# SWC bootcamp

### Reasons to use Python:
* **10x faster ** than MATLAB
* Easy interface with C code through Cython
* Highly object oriented
* Many packages designed for data science (numpy, scipy, matplotlib)
* Free, no license

## 1. Basic arithmatics

### Integer division

In [None]:
a = 1/2
b = 1/2.
c = float(1)/2
print a
print b
print c

### Power

In [None]:
print 2**3
print 2**3.

### the += operation

In [None]:
a = 1
print a
a += 1
print a


In [None]:
a =+ 1
print a

### Results of last execution statement

In [None]:
print _

In [None]:
1+1

In [None]:
print _

### `math` module and `dir()`

In [None]:
import math
print dir(math)

In [None]:
print math.e
print math.exp(123)
help(math.trunc)

But if you don't what to use the `math.` prefix, then you could do

In [None]:
from math import *
print e, pi

## 2. Types

### Numerical types
There are three numerical types:
   * integers
   * floating point numbers
   * complex floating point numbers
   
We can figure the type using the `type()` function, similar to `class` in MATLAB

#### Integers

In [None]:
an_integer = 123
a_float = float(an_integer)
print type(an_integer)
print type(a_float)

#### floating points

In [None]:
a_string = "123.123"
a_float = float(a_string)
print a_float

complex

In [None]:
c = 1 + 3j
c_real = c.real
c_imag = c.imag
print c
print c_real
print c_imag
print type(c)
print c.conjugate()

import cmath
print cmath.sqrt(-1)

### Sequences
Common sequenses include:
    * String
    * List
    * Tuples
    * Dictionary

#### Strings
A string is a (immutable) sequence of characters.

In [None]:
a_string = '123'
an_integer = int(a_string)
another_string = str(an_integer)
print an_integer
print another_string
a_string[0] = '2'

In [None]:
a_string = 'The Great Gatsby'
print a_string[1]
print a_string[1:2]

print a_string[:3]
print a_string[0:3]

print a_string[-6:]


string concatenation is very simple in Python

In [None]:
s1 = 'The Great'
s2 = ' Gatsby'
s3 = s1 + s2
print s3

Usually, it would be useful to include data into your string so that it is more readable

In [None]:
print 'this is a long pi ', math.pi
print 'this is a short pi %10.3f' % math.pi

The format specifier of type `%W.Df` means that a Float should be printed with a total Width of W
characters and D digits behind the Decimal point while printed digits are right-aligned

Other useful examples:

In [None]:
print " Pi = %10.2f" % math.pi
print " Pi = %10.5f" % (math.e * 10)
print " Pi = %10.3e" % (math.pi * 100.)
print " Pi = %10d" % math.pi

#### Lists

creating a list

In [None]:
string_list = ['The', 'Great', 'Gatsby']

a_range = range(10)
print a_range

a_range = range(0,10,2)
print a_range

a_list = [1]*3
print a_list

slicing

In [None]:
print string_list[0]
print string_list[0:1]

print string_list[-1]
print string_list[-1:]

Can have a nested list

In [None]:
a_nested_list = [1,[1,2,3],2,3]
print a_nested_list[1][2]

append to a list is constant time, so in Python there is no need to preallocate memory

In [None]:
list = []
for i in range(3):
    list.append(i)
print list

#### Tuples
Tuples behave very similar to lists except that they are immutable.
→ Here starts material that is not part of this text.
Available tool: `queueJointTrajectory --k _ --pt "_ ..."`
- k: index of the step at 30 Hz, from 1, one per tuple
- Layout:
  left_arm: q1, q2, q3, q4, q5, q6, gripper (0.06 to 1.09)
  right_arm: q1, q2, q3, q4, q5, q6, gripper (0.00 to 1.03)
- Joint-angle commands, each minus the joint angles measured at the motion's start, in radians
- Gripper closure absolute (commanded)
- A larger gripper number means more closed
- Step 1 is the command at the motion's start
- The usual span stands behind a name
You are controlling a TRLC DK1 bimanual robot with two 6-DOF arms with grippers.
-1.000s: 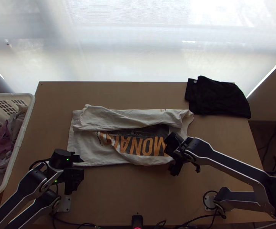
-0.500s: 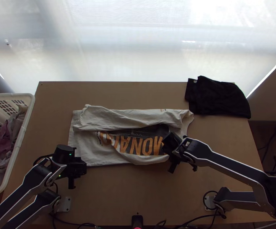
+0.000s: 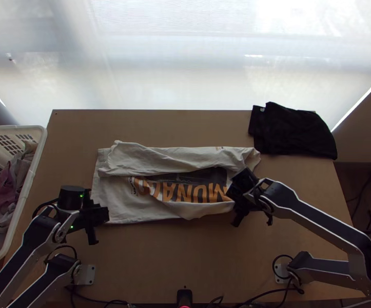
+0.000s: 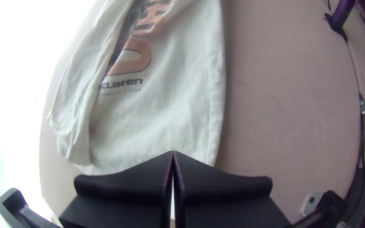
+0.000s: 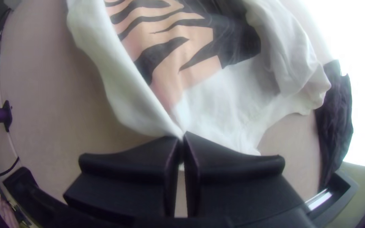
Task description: Fold the t-shirt
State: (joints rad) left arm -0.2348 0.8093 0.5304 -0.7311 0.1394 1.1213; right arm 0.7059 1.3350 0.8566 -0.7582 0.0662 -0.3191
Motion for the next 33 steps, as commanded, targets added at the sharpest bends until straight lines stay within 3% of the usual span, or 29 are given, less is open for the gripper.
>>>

Usually people think that tuples have *structure* while lists have *order*, but it doesn't matter so much to me...

In [None]:
a_tuple = 1,2,3
a_list  = [1,2,3]
a_list[0] = -1
print a_list
a_tuple[0]=-1

Tuples and lists does not have to contain data of the same type

In [None]:
a_tuple = [1,'2',3.0]
print a_tuple

In [None]:
another_tuple = tuple(a_list)
another_list = list(a_tuple)
print another_tuple
print another_list

Tuples can be used to make multiple assignment at the same time

In [None]:
a,b = 1,2
print a, b
a, b = b, a
print a,b

#### Useful functions for lists


In [None]:
print len(string_list)

s1 = '_'.join(string_list)
print s1

s2 = s1.split('_')
print s2

### Dictionaries

Very useful if data/function/objects has semantic meaning. Dicts are unordered, so cannot be indexed by interegers

There are many ways to build a dictionary. The `zip()` function can be very useful

In [None]:
d = {}
d['age'] = 18
d['name'] = 'Kevin'
d2 = dict(age = 18, name='Kevin')
d3 = dict([('name','Kevin'),('age',18)])
d4 = dict(zip(['name','age'],['Kevin',18] ))
print d
print d2
print d3
print d4

#### Some useful functions with dicts

In [None]:
print d.keys()
print d.values()
print d.has_key('1')

### Compreshensions

In [None]:
a = [i**3+2**2+4 for i in range(10)]
print a

In [None]:
d = dict( [(str(k),i**3+2**2+4) for k in range(10)] )
print d

In [None]:
nested = [ [1,2,3],[4,5,6] ]
single = [v for l in nested for v in l]
print single

### Loops and conditions

To iterate through a list:

    for i in list:
    for i in range(len(list)):
    for i, v in enumerate(list):
    
Imagine that we have a list of numbers that represent different measures of a classifier's performance

In [None]:
data = [0.9, 0.1, 0.34, 0.123]
for d in data:
    print d 

In [None]:
names = ['acc', 'err', 'dp', 'loss']
data = [0.9, 0.1, 0.34, 0.123]
for i in range(len(data)):
    print names[i] + ' is ' + str(data[i])

In [None]:
for i, v in enumerate(data):
    print names[i]+ ' is ' + str(v)

To iterate through a dict:

    for k in list:
    for k in list.keys():
    for v in list.values():
    for k, v in list.iteritems():
    
Imagine that we have a list of numbers that represent different measures of a classifier's performance

In [None]:
d = dict(zip(names, data))
for k in d.keys():
    print k, 'is', d[k]

In [None]:
d = dict(zip(names, data))
for k, v in d.iteritems():
    print k, 'is', v

Examples of the `while` loop

In [None]:
counter = 0
while counter < 5:
    counter += 1
    print counter


In [None]:
from random import random
finished = False
while finished is not True:
    r = random()
    if r < 0.1:
        finished = True
    print r

## Assignments, Identities and equalities
In Python, one needs to be careful about creating copies. Behaviours differ depending on their types. Generally, when assigning a numerical using `=`, the number gets copied, but when assigning a container, then something else happens... 

In [None]:
x = y = z = 1
print x,y,z

In [None]:
x += 1
print x,y,z

In [None]:
a = [1,2,3]
b = a
a[1] = 10
print b

When assigning a variable to an object, Python creates this object and a variable that points to it. In essence, x is not 1, but a reference to it. One can think of x as a box that contains the object 1.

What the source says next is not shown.